11 p.m. My wall is finally prepped. My concept was solidified in New York, and the blueprint of my design was created to fit the wall exactly. I work until 1 a.m. getting the outline of the letters in place before calling it a night.
11 a.m. Walk to Red Square, passing by the Kremlin and St. Basil’s Cathedral. Then to the new Zaryadye Park, designed by a New York-based architecture firm. It’s a totally different design aesthetic than the rest of Moscow.
1:30 p.m. Meet with local graffiti artist Cozek, who I consider to have the best style in Moscow. His crew, ADED (All Day Every Day), has been tapped for a collaboration with the fashion label Off-White that’s scheduled to release next week at KM20, a fashion-forward shop in town. We discuss how artists can leverage working with designer brands to benefit their careers. Cozek also has a collaboration with a furniture company debuting next week at the Cosmoscow art fair, and he was hired as the curator for Social Club, a new restaurant and private club opening next week in Patriarch Ponds. He wants to commission me to paint a mural at the restaurant while I’m in town.
2:30 p.m. Cozek gives me a tour of the space. The venue is beautifully designed and he invites me to choose any wall I want. All of the walls are exposed concrete, and if you paint it, there’s no going back. I seem more concerned about that than he does. I’m drawn to a horizontal wall that would be perfect for my work, but also recognize I have an 80-foot mural to paint and have my return flight scheduled for the end of the week. It would be great real estate, as this place will cater to Moscow society, but I’m reluctant to bite off more than I can chew with my limited time in town.

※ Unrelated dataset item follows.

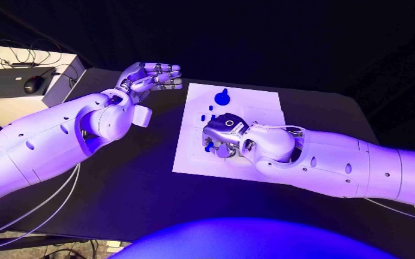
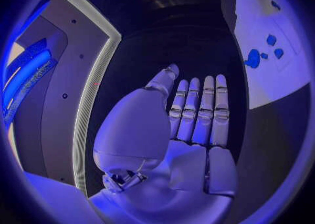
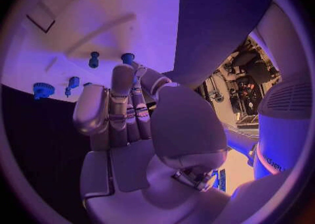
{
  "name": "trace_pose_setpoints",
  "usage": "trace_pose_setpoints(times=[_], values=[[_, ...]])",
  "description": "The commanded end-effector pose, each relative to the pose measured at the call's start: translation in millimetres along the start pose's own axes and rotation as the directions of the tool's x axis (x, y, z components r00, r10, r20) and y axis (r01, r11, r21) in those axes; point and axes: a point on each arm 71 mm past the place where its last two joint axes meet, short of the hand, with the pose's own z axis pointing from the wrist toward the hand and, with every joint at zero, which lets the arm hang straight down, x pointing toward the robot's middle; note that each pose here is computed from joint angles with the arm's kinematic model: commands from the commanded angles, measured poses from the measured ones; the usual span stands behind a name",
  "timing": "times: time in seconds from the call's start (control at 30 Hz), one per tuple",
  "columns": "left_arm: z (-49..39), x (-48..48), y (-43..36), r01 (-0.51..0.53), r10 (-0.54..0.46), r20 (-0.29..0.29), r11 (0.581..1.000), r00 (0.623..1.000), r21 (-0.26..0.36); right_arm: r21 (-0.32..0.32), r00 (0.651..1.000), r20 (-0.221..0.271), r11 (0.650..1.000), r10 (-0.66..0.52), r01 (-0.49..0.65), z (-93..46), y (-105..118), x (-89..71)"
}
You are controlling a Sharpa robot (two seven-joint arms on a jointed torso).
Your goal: Assemble the parts on the task board
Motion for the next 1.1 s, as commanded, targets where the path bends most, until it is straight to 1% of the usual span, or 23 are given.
trace_pose_setpoints(times=[0.03,0.2,0.47,0.73,0.9,1.03,1.1], values=[[0.1,2.2,-0.5,0.010,-0.010,-0.016,1.000,1.000,0.005,-0.003,1.000,-0.014,1.000,-0.019,0.019,1.3,-0.2,2.1],[-0.1,2.0,-0.6,0.010,-0.009,-0.016,1.000,1.000,0.005,-0.001,1.000,-0.020,1.000,-0.019,0.019,2.9,-0.2,4.1],[-0.1,1.8,-0.6,0.009,-0.009,-0.015,1.000,1.000,0.005,-0.009,1.000,0.008,1.000,0.009,-0.009,4.5,0.0,4.0],[-0.2,1.6,-0.5,0.009,-0.009,-0.014,1.000,1.000,0.004,-0.012,0.995,0.085,0.999,0.047,-0.046,1.1,-2.2,0.1],[-0.3,1.3,-0.5,0.009,-0.009,-0.014,1.000,1.000,0.003,-0.009,0.991,0.114,0.997,0.072,-0.072,-3.5,-4.9,-1.6],[-0.2,1.1,-0.3,0.009,-0.009,-0.014,1.000,1.000,0.003,-0.003,0.984,0.145,0.995,0.102,-0.102,-10.3,-8.2,-4.0],[-0.1,1.1,-0.2,0.009,-0.009,-0.014,1.000,1.000,0.002,0.002,0.976,0.174,0.991,0.129,-0.131,-16.0,-11.4,-6.9]])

4 p.m. Cozek and I walk to Belief Moscow, one of the coolest shops in the city. I painted a mural in the entryway last year, and I’m happy to see that it’s still there. The co-owner, Sergey Kub, lights up when he sees me, as the visit was completely unexpected. He’s also preserved another 20-foot mural of mine behind a false wall. It reads “Resistance is Patriotic.” I show him that it’s one of the designs selected by Rei Kawakubo for my upcoming collaboration with Commes des Garçons, coming out in January.
6 p.m. I’d planned on putting in a full night of work on the mural, but receive an email that there’s a big group dinner for all of the artists and curators. Afterward, when everyone else goes back to the hotel to sleep or keep drinking, I go to Winzavod to work.
2 a.m. Back at the hotel.
12 p.m. Return to Winzavod to work on the mural. Many of today’s well-known street artists travel with an assistant, if not a team, to help bring their vision to life. Some artists are hands-on, while others don’t even touch the wall themselves. You can call me a perfectionist, or perhaps a masochist, but I typically travel alone, and create my works solely with my own two hands from start to finish. Which, admittedly, is not always most efficient.